→ WHAT THIS TASK INVOLVES:
The entries below must be restated word for word.

→ INPUT RECORDS:
—————
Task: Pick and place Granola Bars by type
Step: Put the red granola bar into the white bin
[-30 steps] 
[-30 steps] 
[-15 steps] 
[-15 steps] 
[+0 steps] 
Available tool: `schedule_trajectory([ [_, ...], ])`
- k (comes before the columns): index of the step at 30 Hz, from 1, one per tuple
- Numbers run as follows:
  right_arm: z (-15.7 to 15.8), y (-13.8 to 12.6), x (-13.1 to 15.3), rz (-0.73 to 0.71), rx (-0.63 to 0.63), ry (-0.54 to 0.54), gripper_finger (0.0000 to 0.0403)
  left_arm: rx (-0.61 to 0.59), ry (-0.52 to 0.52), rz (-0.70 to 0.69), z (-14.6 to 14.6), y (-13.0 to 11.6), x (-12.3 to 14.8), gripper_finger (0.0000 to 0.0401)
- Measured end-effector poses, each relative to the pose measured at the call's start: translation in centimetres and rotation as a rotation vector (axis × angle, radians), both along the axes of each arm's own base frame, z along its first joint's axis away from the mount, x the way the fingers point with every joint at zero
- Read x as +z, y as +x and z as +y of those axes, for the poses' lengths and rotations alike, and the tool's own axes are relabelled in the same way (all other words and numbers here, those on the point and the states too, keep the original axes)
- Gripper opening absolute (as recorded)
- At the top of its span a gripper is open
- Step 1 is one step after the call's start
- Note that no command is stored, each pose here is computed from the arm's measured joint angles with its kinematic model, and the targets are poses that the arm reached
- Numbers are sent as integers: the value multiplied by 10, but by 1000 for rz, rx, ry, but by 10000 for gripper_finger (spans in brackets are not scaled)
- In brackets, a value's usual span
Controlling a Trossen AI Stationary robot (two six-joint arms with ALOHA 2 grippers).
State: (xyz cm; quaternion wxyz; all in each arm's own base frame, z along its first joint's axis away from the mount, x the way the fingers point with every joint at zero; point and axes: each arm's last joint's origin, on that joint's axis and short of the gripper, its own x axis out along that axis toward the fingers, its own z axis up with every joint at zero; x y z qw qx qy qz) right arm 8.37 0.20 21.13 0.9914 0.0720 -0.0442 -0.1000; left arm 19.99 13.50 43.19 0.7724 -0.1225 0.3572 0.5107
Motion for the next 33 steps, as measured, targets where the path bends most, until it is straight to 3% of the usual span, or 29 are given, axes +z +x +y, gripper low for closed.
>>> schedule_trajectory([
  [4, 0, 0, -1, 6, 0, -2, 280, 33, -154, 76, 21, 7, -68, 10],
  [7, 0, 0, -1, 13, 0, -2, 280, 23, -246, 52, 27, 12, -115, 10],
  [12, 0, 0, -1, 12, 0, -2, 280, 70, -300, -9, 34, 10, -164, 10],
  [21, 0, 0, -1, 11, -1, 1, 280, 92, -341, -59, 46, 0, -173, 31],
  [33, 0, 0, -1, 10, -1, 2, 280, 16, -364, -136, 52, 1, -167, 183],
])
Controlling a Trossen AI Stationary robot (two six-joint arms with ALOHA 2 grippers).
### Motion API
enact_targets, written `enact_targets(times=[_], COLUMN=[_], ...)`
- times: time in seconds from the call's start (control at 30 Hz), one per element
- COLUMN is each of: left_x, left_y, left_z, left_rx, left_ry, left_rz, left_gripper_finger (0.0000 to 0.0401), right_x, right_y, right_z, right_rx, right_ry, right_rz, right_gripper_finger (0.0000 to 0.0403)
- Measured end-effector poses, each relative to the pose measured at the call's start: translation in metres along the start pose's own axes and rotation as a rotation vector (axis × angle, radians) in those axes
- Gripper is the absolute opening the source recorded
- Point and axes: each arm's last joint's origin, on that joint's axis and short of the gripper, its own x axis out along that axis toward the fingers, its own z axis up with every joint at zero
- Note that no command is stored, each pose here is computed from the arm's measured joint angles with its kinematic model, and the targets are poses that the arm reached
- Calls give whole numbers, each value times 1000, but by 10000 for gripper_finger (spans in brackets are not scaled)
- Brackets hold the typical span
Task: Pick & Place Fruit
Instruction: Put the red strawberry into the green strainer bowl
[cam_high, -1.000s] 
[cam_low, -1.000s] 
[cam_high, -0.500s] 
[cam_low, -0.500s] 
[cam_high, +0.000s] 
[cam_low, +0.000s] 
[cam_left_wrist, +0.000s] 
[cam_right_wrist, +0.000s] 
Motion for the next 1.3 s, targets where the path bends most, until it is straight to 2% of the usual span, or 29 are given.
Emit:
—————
→ TASK RESPONSE:
Task: Pick and place Granola Bars by type
Step: Put the red granola bar into the white bin
[-30 steps] 
[-30 steps] 
[-15 steps] 
[-15 steps] 
[+0 steps] 
Available tool: `schedule_trajectory([ [_, ...], ])`
- k (comes before the columns): index of the step at 30 Hz, from 1, one per tuple
- Numbers run as follows:
  right_arm: z (-15.7 to 15.8), y (-13.8 to 12.6), x (-13.1 to 15.3), rz (-0.73 to 0.71), rx (-0.63 to 0.63), ry (-0.54 to 0.54), gripper_finger (0.0000 to 0.0403)
  left_arm: rx (-0.61 to 0.59), ry (-0.52 to 0.52), rz (-0.70 to 0.69), z (-14.6 to 14.6), y (-13.0 to 11.6), x (-12.3 to 14.8), gripper_finger (0.0000 to 0.0401)
- Measured end-effector poses, each relative to the pose measured at the call's start: translation in centimetres and rotation as a rotation vector (axis × angle, radians), both along the axes of each arm's own base frame, z along its first joint's axis away from the mount, x the way the fingers point with every joint at zero
- Read x as +z, y as +x and z as +y of those axes, for the poses' lengths and rotations alike, and the tool's own axes are relabelled in the same way (all other words and numbers here, those on the point and the states too, keep the original axes)
- Gripper opening absolute (as recorded)
- At the top of its span a gripper is open
- Step 1 is one step after the call's start
- Note that no command is stored, each pose here is computed from the arm's measured joint angles with its kinematic model, and the targets are poses that the arm reached
- Numbers are sent as integers: the value multiplied by 10, but by 1000 for rz, rx, ry, but by 10000 for gripper_finger (spans in brackets are not scaled)
- In brackets, a value's usual span
Controlling a Trossen AI Stationary robot (two six-joint arms with ALOHA 2 grippers).
State: (xyz cm; quaternion wxyz; all in each arm's own base frame, z along its first joint's axis away from the mount, x the way the fingers point with every joint at zero; point and axes: each arm's last joint's origin, on that joint's axis and short of the gripper, its own x axis out along that axis toward the fingers, its own z axis up with every joint at zero; x y z qw qx qy qz) right arm 8.37 0.20 21.13 0.9914 0.0720 -0.0442 -0.1000; left arm 19.99 13.50 43.19 0.7724 -0.1225 0.3572 0.5107
Motion for the next 33 steps, as measured, targets where the path bends most, until it is straight to 3% of the usual span, or 29 are given, axes +z +x +y, gripper low for closed.
>>> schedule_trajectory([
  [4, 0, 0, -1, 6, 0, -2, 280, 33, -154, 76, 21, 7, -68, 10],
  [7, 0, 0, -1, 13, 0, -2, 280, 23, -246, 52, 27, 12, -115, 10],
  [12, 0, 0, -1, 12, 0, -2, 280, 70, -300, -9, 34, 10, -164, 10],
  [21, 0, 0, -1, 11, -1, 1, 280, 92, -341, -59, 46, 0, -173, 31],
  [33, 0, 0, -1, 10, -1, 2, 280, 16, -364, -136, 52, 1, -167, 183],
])
Controlling a Trossen AI Stationary robot (two six-joint arms with ALOHA 2 grippers).
### Motion API
enact_targets, written `enact_targets(times=[_], COLUMN=[_], ...)`
- times: time in seconds from the call's start (control at 30 Hz), one per element
- COLUMN is each of: left_x, left_y, left_z, left_rx, left_ry, left_rz, left_gripper_finger (0.0000 to 0.0401), right_x, right_y, right_z, right_rx, right_ry, right_rz, right_gripper_finger (0.0000 to 0.0403)
- Measured end-effector poses, each relative to the pose measured at the call's start: translation in metres along the start pose's own axes and rotation as a rotation vector (axis × angle, radians) in those axes
- Gripper is the absolute opening the source recorded
- Point and axes: each arm's last joint's origin, on that joint's axis and short of the gripper, its own x axis out along that axis toward the fingers, its own z axis up with every joint at zero
- Note that no command is stored, each pose here is computed from the arm's measured joint angles with its kinematic model, and the targets are poses that the arm reached
- Calls give whole numbers, each value times 1000, but by 10000 for gripper_finger (spans in brackets are not scaled)
- Brackets hold the typical span
Task: Pick & Place Fruit
Instruction: Put the red strawberry into the green strainer bowl
[cam_high, -1.000s] 
[cam_low, -1.000s] 
[cam_high, -0.500s] 
[cam_low, -0.500s] 
[cam_high, +0.000s] 
[cam_low, +0.000s] 
[cam_left_wrist, +0.000s] 
[cam_right_wrist, +0.000s] 
Motion for the next 1.3 s, targets where the path bends most, until it is straight to 2% of the usual span, or 29 are given.
Emit:

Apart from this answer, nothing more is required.